Furthermore, sports engage community members by building civic
engagement, pride and identity within nations and communities. Boyle
and Haynes (2000) describe sports fans as carrying "a badge of
identity" (p. 13) that connects personal identity to collective
identity and to cultural markers such as religion, nationality and
politics. Long and Sanderson (2001) emphasize the benefits of
athletics to communities including increased pride, cohesion and
collective identity in the community. A study by Sorek (2003)
emphasizes how athletics can be used to encourage discourse among
various groups. In his research on Arab soccer players in Israel,
Sorek found that various groups, including fans, players, bureaucrats
and media, cooperated to construct an integrative community within
the general Israeli public sphere. Other researchers have emphasized
the opportunities sports often provide to marginalized and excluded
minorities (Hartmann, 2003; Lapchick, 2003).
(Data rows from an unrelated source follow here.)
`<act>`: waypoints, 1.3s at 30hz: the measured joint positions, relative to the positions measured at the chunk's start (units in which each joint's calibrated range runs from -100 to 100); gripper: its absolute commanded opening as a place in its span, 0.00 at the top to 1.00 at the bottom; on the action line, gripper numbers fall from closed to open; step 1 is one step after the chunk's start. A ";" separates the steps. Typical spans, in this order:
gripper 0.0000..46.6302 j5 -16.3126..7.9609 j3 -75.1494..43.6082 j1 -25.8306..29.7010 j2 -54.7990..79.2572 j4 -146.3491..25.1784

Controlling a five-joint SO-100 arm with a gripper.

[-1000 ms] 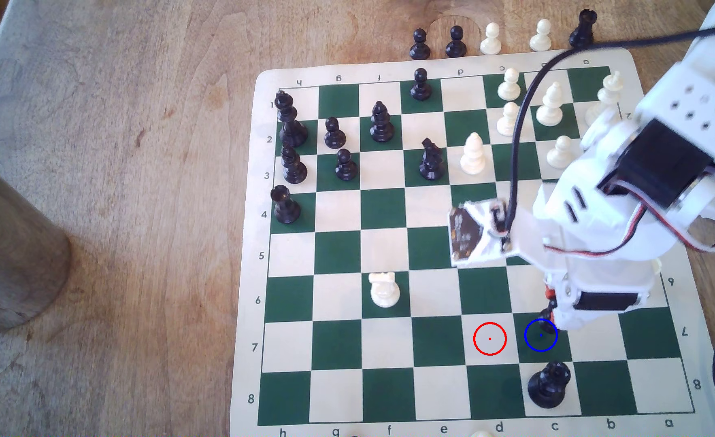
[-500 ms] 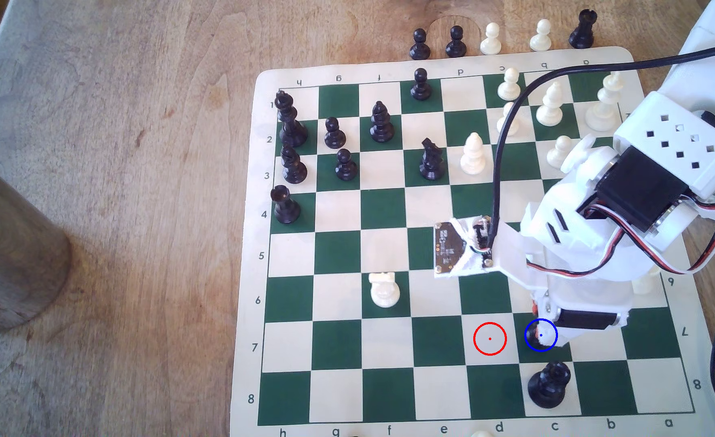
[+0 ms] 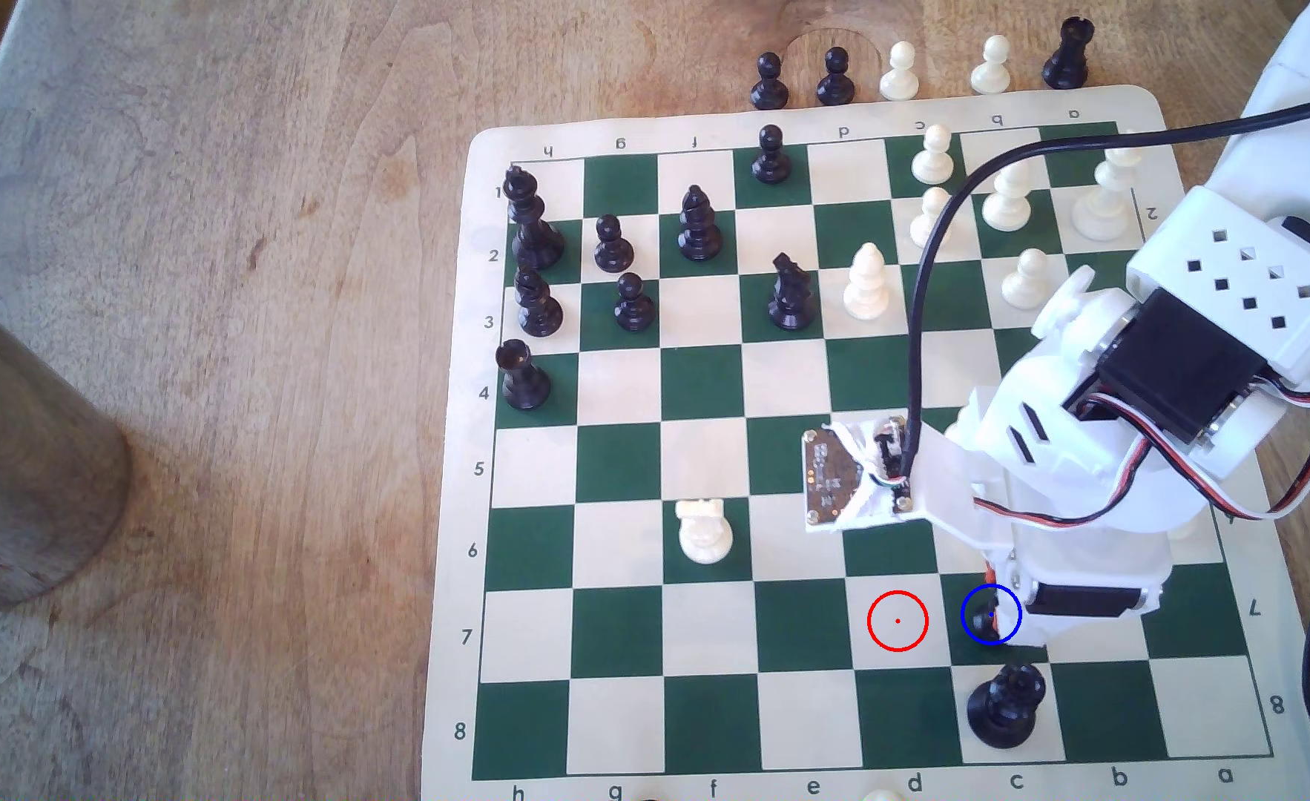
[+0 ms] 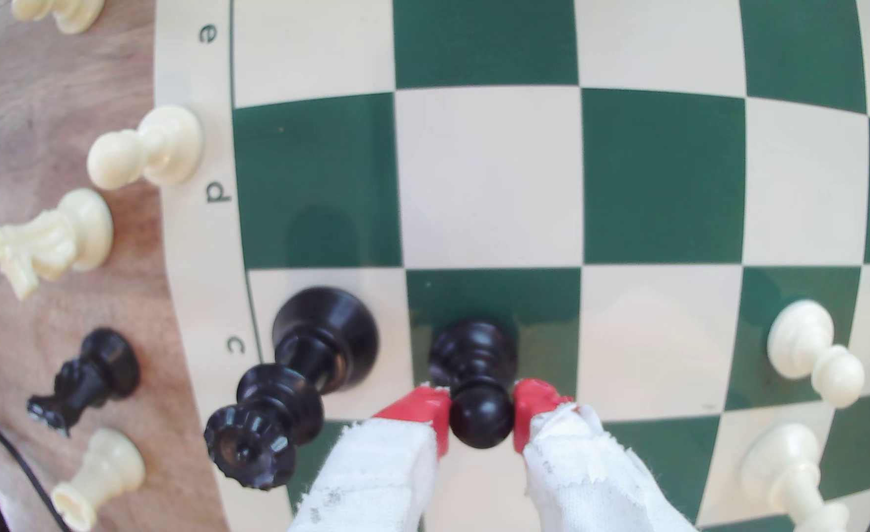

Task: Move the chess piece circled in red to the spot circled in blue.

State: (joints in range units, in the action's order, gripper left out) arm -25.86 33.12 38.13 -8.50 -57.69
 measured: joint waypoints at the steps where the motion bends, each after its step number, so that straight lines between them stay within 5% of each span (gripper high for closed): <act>1: 0.58 0.00 0.00 0.00 0.00 -0.24; 19: 0.63 1.03 0.27 0.07 -0.25 -2.95; 35: 0.61 3.61 8.95 1.33 -15.67 -11.79; 39: 0.75 3.42 8.95 3.17 -21.03 -16.73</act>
State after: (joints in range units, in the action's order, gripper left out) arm -22.44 42.07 41.30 -29.53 -74.42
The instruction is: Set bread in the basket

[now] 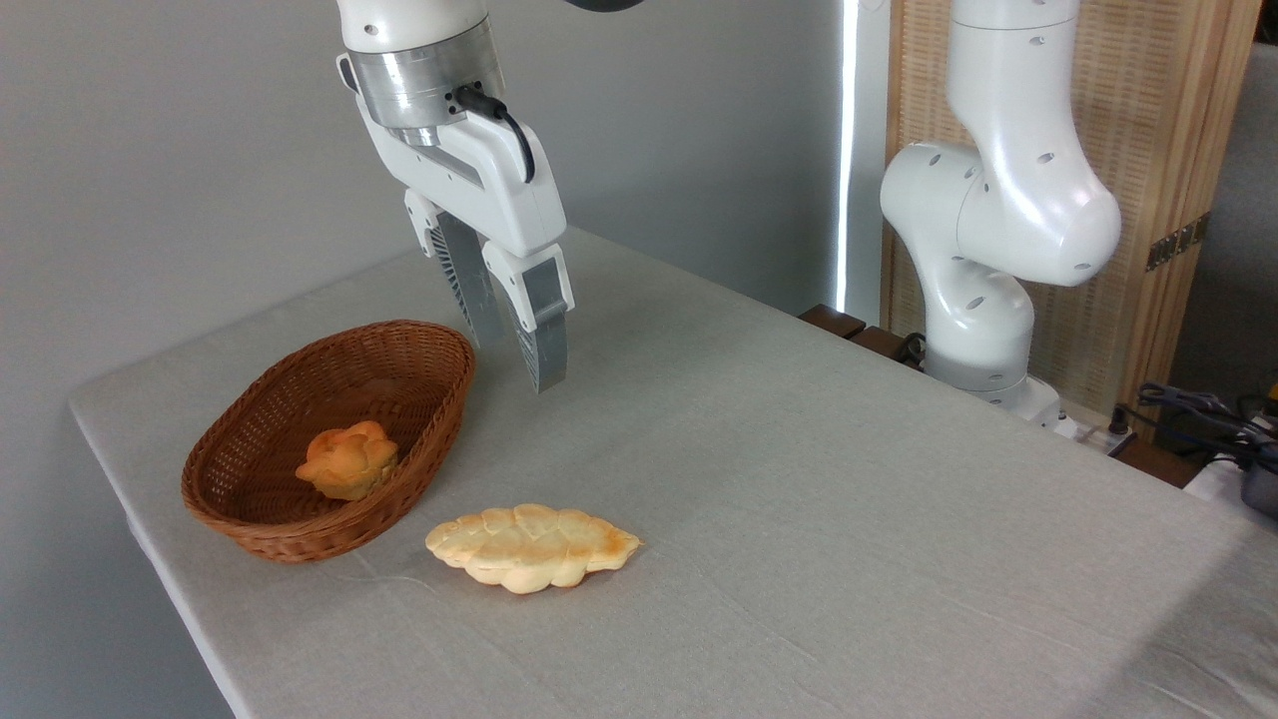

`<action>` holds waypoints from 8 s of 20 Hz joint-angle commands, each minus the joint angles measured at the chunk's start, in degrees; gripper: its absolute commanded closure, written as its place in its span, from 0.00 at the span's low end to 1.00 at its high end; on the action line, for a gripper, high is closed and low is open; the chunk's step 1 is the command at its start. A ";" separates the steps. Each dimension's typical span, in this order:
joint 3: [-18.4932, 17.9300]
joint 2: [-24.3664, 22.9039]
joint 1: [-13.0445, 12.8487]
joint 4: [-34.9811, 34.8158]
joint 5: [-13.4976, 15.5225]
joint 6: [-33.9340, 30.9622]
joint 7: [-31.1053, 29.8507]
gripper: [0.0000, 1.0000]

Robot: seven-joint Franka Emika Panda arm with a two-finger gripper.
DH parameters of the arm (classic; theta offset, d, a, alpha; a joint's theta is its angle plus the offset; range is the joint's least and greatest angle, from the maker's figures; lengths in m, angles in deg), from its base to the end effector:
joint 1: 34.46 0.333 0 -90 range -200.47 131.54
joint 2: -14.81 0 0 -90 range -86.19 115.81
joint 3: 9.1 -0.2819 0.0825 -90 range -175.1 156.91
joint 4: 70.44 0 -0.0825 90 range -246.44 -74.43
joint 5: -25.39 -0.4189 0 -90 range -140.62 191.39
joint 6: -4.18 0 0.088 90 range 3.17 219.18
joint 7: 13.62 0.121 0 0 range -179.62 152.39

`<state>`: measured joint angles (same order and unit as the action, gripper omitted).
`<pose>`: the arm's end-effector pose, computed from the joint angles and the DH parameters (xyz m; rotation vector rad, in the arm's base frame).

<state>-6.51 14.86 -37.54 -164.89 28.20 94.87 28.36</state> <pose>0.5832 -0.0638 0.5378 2.8129 -1.2384 -0.0736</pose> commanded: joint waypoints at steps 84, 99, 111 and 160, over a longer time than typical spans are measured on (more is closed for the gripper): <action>-0.03 0.31 -0.09 -5.56 0.97 11.25 15.31 0.00; -0.48 2.14 0.35 -18.83 -1.76 25.32 34.58 0.00; -0.30 6.63 0.18 -18.83 -4.04 28.57 34.49 0.00; 4.43 2.15 -0.35 -8.91 13.53 20.75 9.48 0.67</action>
<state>-4.33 16.83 -37.84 -176.46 37.65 117.18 47.25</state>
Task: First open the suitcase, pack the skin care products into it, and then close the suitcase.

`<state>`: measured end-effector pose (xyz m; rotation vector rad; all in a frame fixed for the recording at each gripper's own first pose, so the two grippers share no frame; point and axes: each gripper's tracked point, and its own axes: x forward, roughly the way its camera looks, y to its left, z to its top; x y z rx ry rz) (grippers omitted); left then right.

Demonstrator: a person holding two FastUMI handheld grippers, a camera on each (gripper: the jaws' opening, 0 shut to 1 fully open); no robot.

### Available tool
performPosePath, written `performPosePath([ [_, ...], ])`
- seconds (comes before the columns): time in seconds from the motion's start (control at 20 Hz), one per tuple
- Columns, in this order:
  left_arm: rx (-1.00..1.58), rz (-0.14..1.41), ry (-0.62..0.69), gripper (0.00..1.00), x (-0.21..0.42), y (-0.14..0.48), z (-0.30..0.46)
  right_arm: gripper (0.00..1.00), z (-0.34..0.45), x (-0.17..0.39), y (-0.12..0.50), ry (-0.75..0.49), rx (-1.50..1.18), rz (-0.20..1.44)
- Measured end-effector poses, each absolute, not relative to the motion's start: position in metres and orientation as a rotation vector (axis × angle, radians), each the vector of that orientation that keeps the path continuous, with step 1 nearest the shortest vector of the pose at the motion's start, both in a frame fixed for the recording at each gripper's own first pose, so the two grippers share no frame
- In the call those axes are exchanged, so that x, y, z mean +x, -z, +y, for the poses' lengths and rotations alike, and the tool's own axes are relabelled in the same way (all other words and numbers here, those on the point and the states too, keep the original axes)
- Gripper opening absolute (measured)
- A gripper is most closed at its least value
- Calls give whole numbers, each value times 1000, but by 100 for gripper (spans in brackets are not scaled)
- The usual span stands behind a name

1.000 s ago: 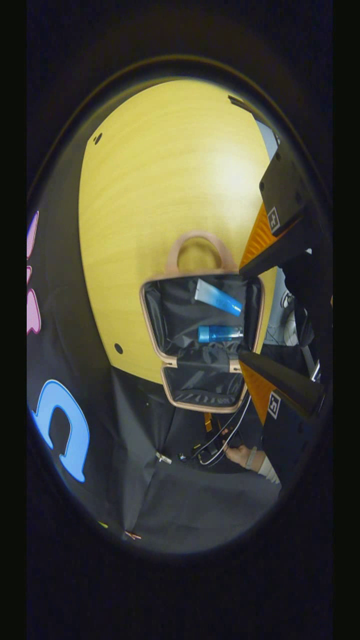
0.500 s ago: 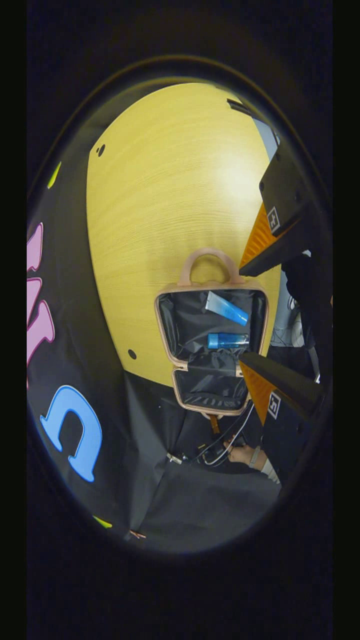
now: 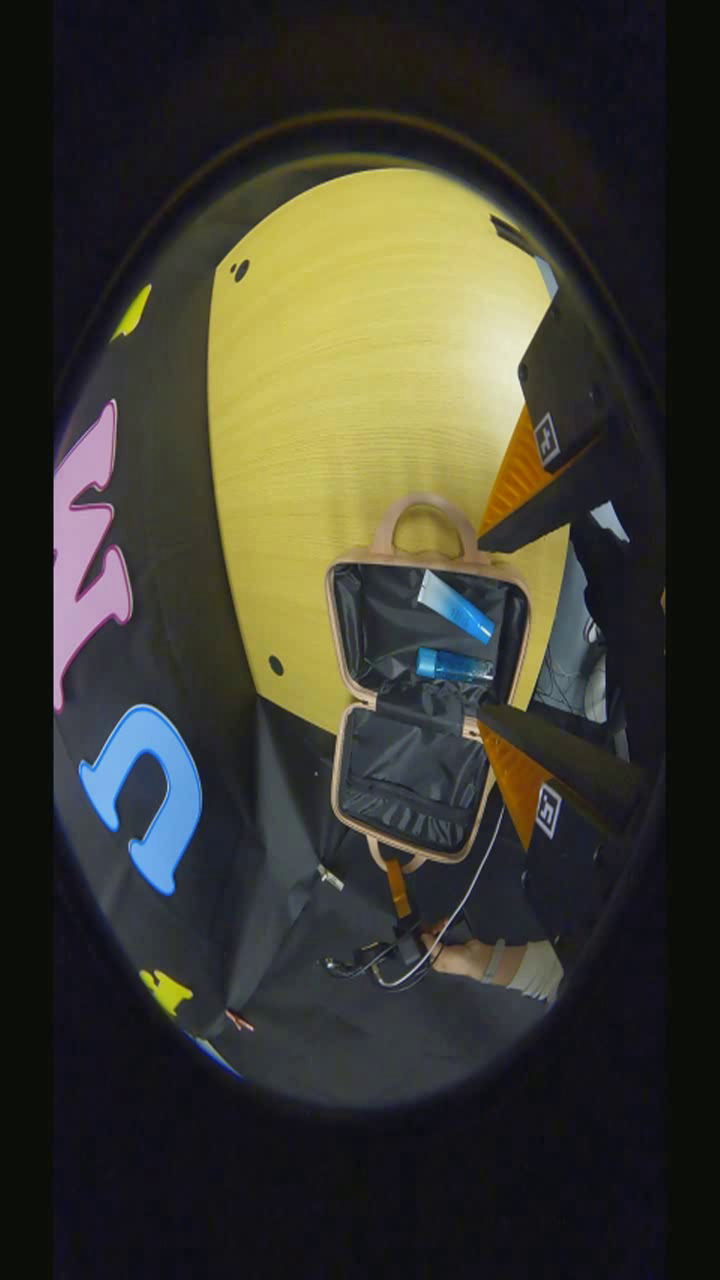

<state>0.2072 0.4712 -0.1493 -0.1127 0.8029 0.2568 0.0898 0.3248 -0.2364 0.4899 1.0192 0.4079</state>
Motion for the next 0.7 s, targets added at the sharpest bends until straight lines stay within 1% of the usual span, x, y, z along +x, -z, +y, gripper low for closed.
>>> performPosePath([
  [0.1,-123,751,-217,9,211,118,448,98,307,83,225,-431,449,972],
  [0.2,-123,703,-164,9,215,83,409,98,286,77,212,-456,400,911],
  [0.35,-118,648,-69,8,214,50,319,98,249,71,192,-467,323,805],
  [0.55,-49,622,46,9,218,48,212,97,206,62,169,-433,320,714],
  [0.7,-44,642,140,9,220,72,131,98,174,48,167,-393,353,699],
])
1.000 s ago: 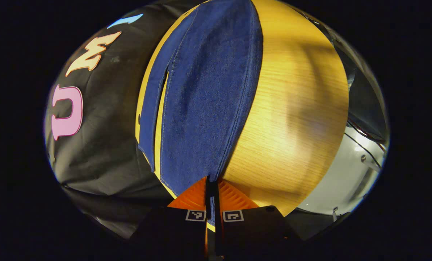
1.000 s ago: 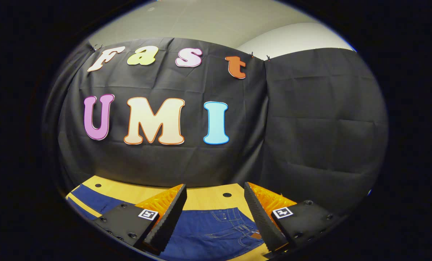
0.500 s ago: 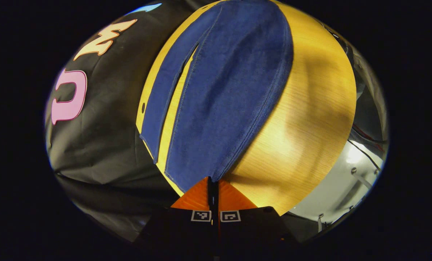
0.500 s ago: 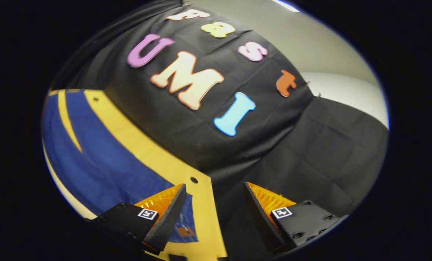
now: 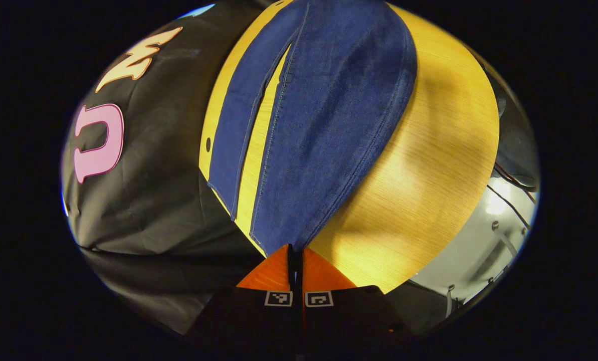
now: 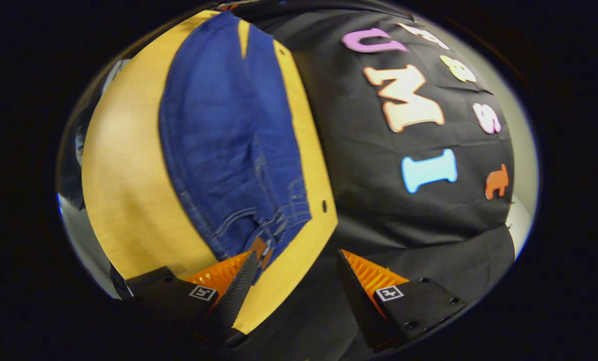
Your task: Grasp the waist and the cuffs of the jeans and fold them to make the two legs overlap; first hold the waist and fold one-third of the jeans toward the cuffs, then hold the cuffs and fold the remaining one-third in the same direction to finish folding.
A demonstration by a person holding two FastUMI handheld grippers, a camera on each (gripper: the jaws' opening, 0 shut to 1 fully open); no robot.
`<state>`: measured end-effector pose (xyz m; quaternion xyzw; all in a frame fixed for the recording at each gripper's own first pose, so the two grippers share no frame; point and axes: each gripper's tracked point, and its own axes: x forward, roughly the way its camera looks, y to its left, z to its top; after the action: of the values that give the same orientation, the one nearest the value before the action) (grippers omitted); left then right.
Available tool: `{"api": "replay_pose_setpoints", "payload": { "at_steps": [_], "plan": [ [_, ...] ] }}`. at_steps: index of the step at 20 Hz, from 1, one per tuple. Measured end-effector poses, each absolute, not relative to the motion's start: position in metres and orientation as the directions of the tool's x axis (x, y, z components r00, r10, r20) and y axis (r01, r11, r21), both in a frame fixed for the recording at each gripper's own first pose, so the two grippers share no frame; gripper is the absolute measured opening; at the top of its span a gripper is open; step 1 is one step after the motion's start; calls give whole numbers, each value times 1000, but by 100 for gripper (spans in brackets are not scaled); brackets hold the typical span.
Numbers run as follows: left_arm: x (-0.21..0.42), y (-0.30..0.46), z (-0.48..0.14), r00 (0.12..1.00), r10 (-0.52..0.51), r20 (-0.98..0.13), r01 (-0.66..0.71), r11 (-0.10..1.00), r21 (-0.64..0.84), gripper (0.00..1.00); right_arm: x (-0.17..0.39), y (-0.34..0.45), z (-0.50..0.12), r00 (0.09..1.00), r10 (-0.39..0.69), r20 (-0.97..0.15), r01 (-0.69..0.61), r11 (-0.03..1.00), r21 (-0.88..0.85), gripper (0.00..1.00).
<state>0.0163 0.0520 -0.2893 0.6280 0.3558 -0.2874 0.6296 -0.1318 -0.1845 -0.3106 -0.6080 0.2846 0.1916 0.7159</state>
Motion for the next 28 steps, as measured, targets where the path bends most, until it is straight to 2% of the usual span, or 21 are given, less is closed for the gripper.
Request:
{"api": "replay_pose_setpoints", "payload": {
  "at_steps": [3, 8, 9, 10, 11, 13, 14, 15, 17, 18, 19, 20, 22, 28],
  "plan": [
    [13, 56, -287, 574, 120, -810, 813, 40, 581, 0, -140, -202, -344, 700, -78, -710, -698, 135, -703, 99],
    [11, 59, -289, 557, 160, -815, 820, 53, 570, 0, -169, -170, -379, 601, 50, -797, -797, -28, -603, 99],
    [11, 59, -288, 558, 162, -814, 819, 53, 572, 0, -163, -170, -385, 617, 56, -785, -783, -60, -620, 100],
    [11, 60, -287, 559, 165, -813, 818, 55, 573, 0, -157, -172, -391, 621, 46, -783, -780, -66, -623, 93],
    [11, 60, -287, 557, 167, -814, 818, 59, 572, 0, -157, -171, -399, 601, 36, -798, -798, -23, -602, 90],
    [11, 58, -287, 554, 170, -815, 819, 65, 571, 0, -149, -175, -405, 615, 45, -787, -789, 16, -615, 73],
    [10, 59, -288, 550, 176, -816, 820, 69, 568, 0, -150, -174, -409, 606, 41, -794, -795, 2, -606, 59],
    [10, 58, -289, 549, 180, -816, 820, 70, 567, 0, -155, -175, -412, 593, 25, -805, -805, -23, -593, 56],
    [11, 59, -289, 545, 189, -817, 823, 68, 565, 0, -156, -173, -413, 599, 4, -801, -798, -76, -598, 34],
    [10, 59, -290, 539, 191, -820, 826, 72, 560, 0, -151, -174, -408, 614, 3, -789, -788, -55, -613, 14],
    [10, 59, -290, 535, 194, -822, 827, 78, 557, 0, -154, -176, -410, 589, -6, -808, -808, 15, -589, 7],
    [10, 59, -288, 534, 198, -822, 827, 83, 556, 0, -155, -180, -410, 560, -20, -828, -825, 72, -560, 4],
    [13, 57, -280, 547, 192, -815, 817, 91, 570, 0, -142, -178, -391, 576, -28, -817, -810, 118, -575, 4],
    [39, 47, -224, 663, 220, -716, 704, 142, 696, 0, -105, -172, -309, 742, 11, -670, -653, 237, -719, 4]
  ]
}}
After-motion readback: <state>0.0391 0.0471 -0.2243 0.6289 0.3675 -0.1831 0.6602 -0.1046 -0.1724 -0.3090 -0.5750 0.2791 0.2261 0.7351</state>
The previously mentioned sampling of sports pages across the nation
indicates that non-traditional, interactive media may influence media
gatekeepers in the sports domain. In addition, because of the
proliferation of sports talk radio stations and sports Internet
message boards and the fact that athletics often overlap with
community issues and societal problems, sports journalism was
selected as the lens through which to explore the impact of
non-traditional, interactive media on both civic and traditional journalists.
The civic journalism movement began in the late 1980s and early 1990s
because of some journalists' dissatisfaction with the profession
(Charity, 1995). These journalists thought the profession "ought to
make it as easy as possible for citizens to make intelligent
decisions about public affairs, and to get them carried out" (p. 2).
There are a number of definitions of civic journalism, which is also
referred to as "public" or "citizen-based" journalism. Fouhy (1996)
describes the process as a way for members of the news media to
"reconnect to their communities so they can engage citizens in
dialogues that lead to problem solving" (as cited in Eksterowicz,
2000, p. 3). Rosen (1999) defines civic journalism as:
an approach to the daily business of the craft that calls on
journalists to (1) address people as citizens, potential participants
in public affairs, rather than victims or spectators; (2) help the
political community act upon, rather than just learn about, its
problems; (3) improve the climate of public discussion, rather than
simply watch it deteriorate; (4) help make public life go well, so
that it earns its claim on our attention (p. 22).
Everette (1995) states that civic journalism "urges local news media
to take a more active
role by encouraging greater public involvement with public problems
and setting the public agenda, as well as leading public debate" (p.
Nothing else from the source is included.